At this point, a couple walked in the store, and got in line behind me. And we all stood there.

Then, in a truly surreal moment, the guy from the "back" came out to the counter. He walked up to the couple behind me, that just walked in, and asked what he could start for them.

As I continued to stand there, I was a little bit incredulous that he didn't even acknowledge me, and started their sandwiches.

I looked at him, then looked at them. I looked back at him, then at them.

At this point, there was an entire inner-dialogue that I won't bore you with, but it did involve a selection of words, and whether I should say them...And I didn't say any of them. I'm SO proud of myself. :)

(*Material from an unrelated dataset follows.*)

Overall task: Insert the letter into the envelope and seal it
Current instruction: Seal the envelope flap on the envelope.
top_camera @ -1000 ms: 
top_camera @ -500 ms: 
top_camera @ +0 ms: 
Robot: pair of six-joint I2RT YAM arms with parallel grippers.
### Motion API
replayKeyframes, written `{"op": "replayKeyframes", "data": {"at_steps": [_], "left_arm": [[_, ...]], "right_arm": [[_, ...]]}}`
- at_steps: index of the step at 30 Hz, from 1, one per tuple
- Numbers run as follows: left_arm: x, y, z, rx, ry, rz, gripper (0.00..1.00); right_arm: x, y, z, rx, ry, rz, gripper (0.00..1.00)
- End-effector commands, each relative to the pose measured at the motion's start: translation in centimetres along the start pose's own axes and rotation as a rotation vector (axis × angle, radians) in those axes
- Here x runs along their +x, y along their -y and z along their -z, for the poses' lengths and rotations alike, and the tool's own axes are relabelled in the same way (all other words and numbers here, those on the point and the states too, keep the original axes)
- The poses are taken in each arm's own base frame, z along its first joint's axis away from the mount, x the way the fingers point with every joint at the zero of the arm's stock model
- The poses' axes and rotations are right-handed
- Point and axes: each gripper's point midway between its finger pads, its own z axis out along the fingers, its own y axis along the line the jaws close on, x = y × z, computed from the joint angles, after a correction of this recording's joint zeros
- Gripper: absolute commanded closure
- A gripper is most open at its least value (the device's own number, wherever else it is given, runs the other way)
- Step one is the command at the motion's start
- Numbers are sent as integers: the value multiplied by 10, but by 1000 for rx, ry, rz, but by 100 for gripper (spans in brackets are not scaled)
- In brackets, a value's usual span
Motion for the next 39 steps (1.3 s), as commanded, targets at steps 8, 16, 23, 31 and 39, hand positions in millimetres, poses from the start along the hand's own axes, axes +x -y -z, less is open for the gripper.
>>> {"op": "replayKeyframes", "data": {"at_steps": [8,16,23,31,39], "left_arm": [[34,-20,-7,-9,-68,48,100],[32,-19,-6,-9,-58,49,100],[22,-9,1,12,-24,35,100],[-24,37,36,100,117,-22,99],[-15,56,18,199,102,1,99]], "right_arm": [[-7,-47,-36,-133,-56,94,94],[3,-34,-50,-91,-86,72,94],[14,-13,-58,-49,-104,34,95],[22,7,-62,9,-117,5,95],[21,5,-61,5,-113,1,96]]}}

Suddenly, the guy at the counter looked right at me, and asked "are you with them?" Meaning, the father and son that were leaving, and at this point standing about 20 feet away from me. I answered "nope". And he proceeded to apologize profusely for not helping me. Everything ended up fine, and all's well that ends well.

This whole episode got me to thinking. At certain points in our country's history, there were entire groups of people that were treated the exact same way that I was. They were invisible.

Even today, people that don't fit into our same social groups or in our same social-economic group, sometimes they are invisible. It made me think about if I've ever walked downtown and treated a homeless person as if they are invisible. Then it made me think about if I've ever treated ANYONE else as if they are invisible, for any reason.

I'm sad to say that I'm sure I have at some point or another.

I have vowed to take this encounter with invisibility, and make it ensure that I never treat anyone else as invisible. No matter what.

Here's to being blind to status and anything else that we use to judge others.
K

1 comment:

  1. Good post - thought provoking! And I am VERY proud that the internal dialogue was kept internal... :) much love!